FIGURE 4

FIGURE 4

ADQ activates the Akt/GSK3β-mediated proteasome degradation of β-catenin in breast CSCs. (A) The expressions of β-catenin, ABCG2, P62 and LC3 in MDA-MB-231 CSCs were examined by western blotting after the indicated treatment. (B) The fractional or total expressions of β-catenin, ABCG2, P62 and LC3 in MDA-MB-231 CSCs were assayed by western blotting after the indicated treatment. (C) Representative immunofluorescent images of β-catenin in MDA-MB-231 CSCs spheres and its re-attached CSC cells. All values represent the means ± SD (n = 3, *p < 0.05, **p < 0.01 vs.

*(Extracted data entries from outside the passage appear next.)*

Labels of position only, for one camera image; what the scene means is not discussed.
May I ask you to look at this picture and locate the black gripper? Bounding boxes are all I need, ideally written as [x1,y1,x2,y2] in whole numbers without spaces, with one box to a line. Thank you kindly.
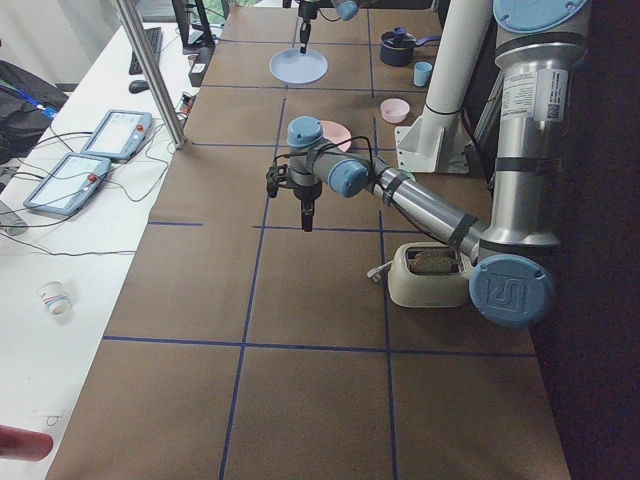
[298,0,320,54]
[293,182,321,232]

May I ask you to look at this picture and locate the blue plate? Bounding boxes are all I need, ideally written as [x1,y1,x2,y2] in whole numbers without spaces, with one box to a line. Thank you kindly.
[269,48,329,85]

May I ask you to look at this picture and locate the pink plate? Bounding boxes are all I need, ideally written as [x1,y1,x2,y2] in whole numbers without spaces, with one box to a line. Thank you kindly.
[320,120,352,152]

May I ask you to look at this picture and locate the dark blue pot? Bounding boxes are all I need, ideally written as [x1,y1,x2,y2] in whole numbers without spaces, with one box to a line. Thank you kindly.
[380,27,441,67]

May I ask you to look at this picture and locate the green bowl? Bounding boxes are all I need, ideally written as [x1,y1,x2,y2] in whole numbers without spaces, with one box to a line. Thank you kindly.
[397,168,416,182]

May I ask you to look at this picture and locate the pink bowl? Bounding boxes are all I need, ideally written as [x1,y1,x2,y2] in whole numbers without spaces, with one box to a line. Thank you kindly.
[380,98,410,124]

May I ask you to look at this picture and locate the light blue cup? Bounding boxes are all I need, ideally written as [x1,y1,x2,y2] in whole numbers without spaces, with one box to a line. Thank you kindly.
[413,61,433,87]

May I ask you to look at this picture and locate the cream toaster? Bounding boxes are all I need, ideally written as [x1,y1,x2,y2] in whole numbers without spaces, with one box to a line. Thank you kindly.
[388,242,473,308]

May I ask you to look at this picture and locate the white mounting column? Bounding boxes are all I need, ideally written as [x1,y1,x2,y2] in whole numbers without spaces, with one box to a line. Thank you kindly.
[395,0,493,174]

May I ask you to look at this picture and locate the bread slice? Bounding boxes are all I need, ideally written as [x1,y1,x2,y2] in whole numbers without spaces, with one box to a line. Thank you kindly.
[410,249,458,275]

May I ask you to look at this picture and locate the black keyboard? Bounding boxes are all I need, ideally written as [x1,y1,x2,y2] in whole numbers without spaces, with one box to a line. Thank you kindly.
[129,26,164,77]

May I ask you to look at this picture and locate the black computer mouse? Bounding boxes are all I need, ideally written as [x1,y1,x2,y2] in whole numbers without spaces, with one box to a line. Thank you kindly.
[128,80,149,94]

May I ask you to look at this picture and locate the far teach pendant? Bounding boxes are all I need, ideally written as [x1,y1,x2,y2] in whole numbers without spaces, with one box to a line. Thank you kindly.
[81,110,153,163]

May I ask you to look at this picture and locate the teach pendant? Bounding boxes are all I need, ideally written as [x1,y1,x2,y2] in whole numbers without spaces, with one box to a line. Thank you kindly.
[81,110,153,163]
[23,153,111,216]

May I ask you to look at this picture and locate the near teach pendant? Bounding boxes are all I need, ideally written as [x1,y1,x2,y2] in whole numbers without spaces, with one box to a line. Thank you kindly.
[23,153,111,216]

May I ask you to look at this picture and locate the paper cup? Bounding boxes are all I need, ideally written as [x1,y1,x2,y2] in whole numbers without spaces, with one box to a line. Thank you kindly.
[37,281,72,320]

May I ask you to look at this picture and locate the black bag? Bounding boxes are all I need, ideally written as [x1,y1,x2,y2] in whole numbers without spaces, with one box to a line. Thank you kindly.
[1,60,68,164]

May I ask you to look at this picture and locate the red cylinder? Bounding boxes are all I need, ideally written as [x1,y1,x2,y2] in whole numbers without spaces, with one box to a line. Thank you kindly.
[0,425,54,462]

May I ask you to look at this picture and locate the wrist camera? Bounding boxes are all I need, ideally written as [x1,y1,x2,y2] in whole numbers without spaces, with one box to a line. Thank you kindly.
[266,164,292,198]

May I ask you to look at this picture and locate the aluminium frame post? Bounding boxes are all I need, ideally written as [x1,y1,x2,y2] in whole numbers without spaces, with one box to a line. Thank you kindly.
[112,0,186,150]

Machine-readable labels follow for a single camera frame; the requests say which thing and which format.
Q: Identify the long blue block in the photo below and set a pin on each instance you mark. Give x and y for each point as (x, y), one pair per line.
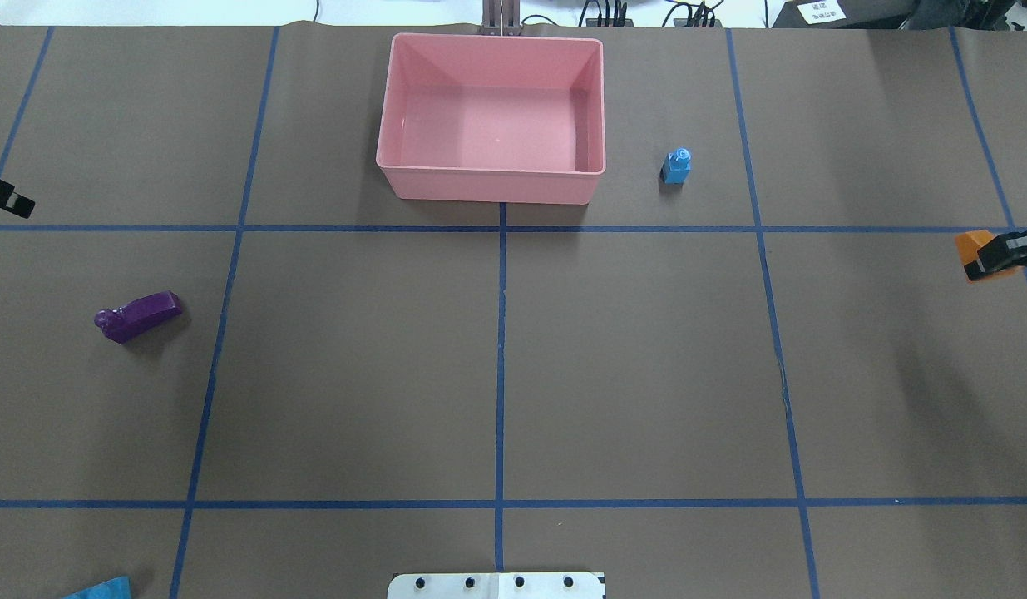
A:
(114, 588)

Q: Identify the orange block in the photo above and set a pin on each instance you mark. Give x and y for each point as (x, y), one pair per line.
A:
(983, 255)

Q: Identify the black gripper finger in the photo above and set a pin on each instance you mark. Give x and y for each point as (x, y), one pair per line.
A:
(15, 203)
(1016, 242)

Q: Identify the pink plastic box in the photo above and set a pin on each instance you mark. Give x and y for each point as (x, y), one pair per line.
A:
(519, 120)

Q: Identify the purple block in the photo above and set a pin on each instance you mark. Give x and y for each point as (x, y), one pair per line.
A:
(123, 324)

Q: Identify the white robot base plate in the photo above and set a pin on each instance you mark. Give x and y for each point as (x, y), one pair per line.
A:
(498, 585)

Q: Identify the small blue block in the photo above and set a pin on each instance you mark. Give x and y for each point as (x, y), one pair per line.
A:
(676, 167)

Control group; ^#p < 0.05, ^##p < 0.01 vs. Taxol group). (D) The impacts of ADQ on the β-catenin proteasome degradation pathway were evaluated by western blotting. The upper graph shows that the action of ADQ on β-catenin degradation was blocked by the proteasome inhibitor MG132. The lower graph indicates the influence of ADQ on β-catenin degradation was accelerated by the protein synthesis inhibitor CHX. All values represent the means ± SD (n = 3, *p < 0.05, **p < 0.01 vs. Control group; ^#p < 0.05, ^##p < 0.01 vs. Taxol group). (E) Western blotting analysis demonstrated that ADQ administration notably affected the expressions of the phosphorylation of β-catenin, total/phosphorylation of GSK-3β as well as total/phosphorylation of AKT in a time- and dose-dependent manner. (F) Western blotting analysis showing the synergsitic effects of ADQ with either GSK-3β inhibitor LiCl or AKT inhibitor LY294002.